Kawauchi sagt, sie habe großen Respekt vor Fotografen, die vor allem konzeptionell arbeiten, vor den Düsseldorfern Bernd und Hilla Becher etwa. Ihr eigenes Werk sei weniger „straight“, mehrdeutiger, „wenn wir über das Wetter sprechen würden, würde ich sagen: nicht so trocken, eher feucht“. Man solle aber nicht glauben, ihr Stil sei das Resultat von Zufällen. „Bis ich es geschafft hatte, dass die Bilder die Dinge so zeigten, wie ich sie sah, brauchte es Jahre“, erzählt sie. „Ich habe viel mit verschiedenen Kameras experimentiert.“ Seit Langem arbeitet sie nun mit einer Rolleiflex – das Entwickeln übernimmt sie immer noch selbst –, in jüngster Zeit auch mit einer digitalen Kamera.

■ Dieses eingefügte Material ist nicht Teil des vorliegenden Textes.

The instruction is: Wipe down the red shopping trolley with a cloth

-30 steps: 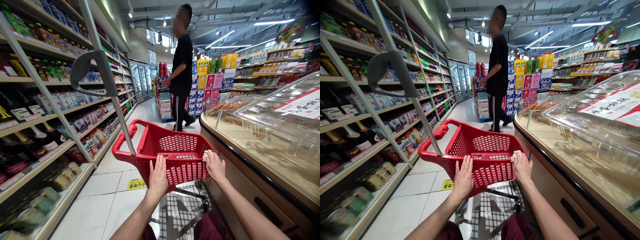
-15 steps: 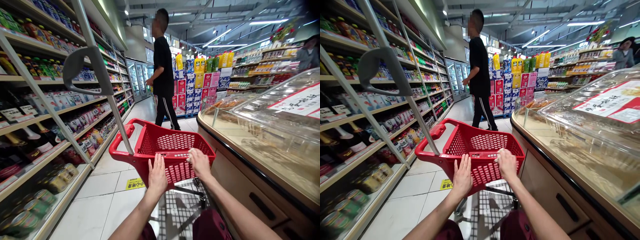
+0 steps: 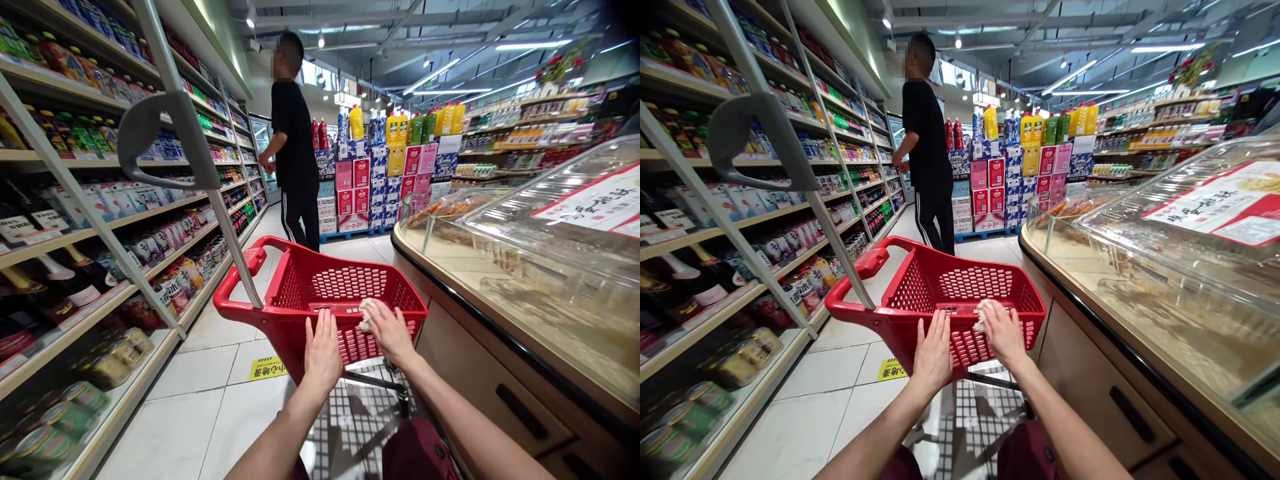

Auch wenn Kawauchis Bilder meist in Japan aufgenommen wurden, sie zeigen Universelles. Die Fotografin lebt in Tokio, verreist aber ständig, besonders gern nach Hawaii und Island – auch, weil es dort Vulkane gibt. „Die mag ich, ich weiß auch nicht, warum“, sagt sie und lacht.

Die Reaktionen auf ihre Fotografien ähnelten sich überall sehr. „Mir haben Menschen aus verschiedensten Ländern gesagt, dass sie beim Betrachten von ,Cui Cui’ an ihre eigene Familie gedacht haben“, erklärt die Fotografin und ergänzt: „Außerdem sagen mir die Leute, dass meine Bilder ihnen geholfen hätten, die Schönheit der Welt wiederzuentdecken – selbst in den traurigen Dingen.“

Und tatsächlich geht von Kawauchis Aufnahmen eine seltsam intensive Harmonie aus. Eine, die offenbar sogar den Großmeister des bösen Blicks besänftigen kann: Zu Kawauchis prominentesten Bewunderern gehört ausgerechnet der britische Fotograf und Provokateur Martin Parr, der dafür bekannt ist, mit Vorliebe Hässliches abzulichten.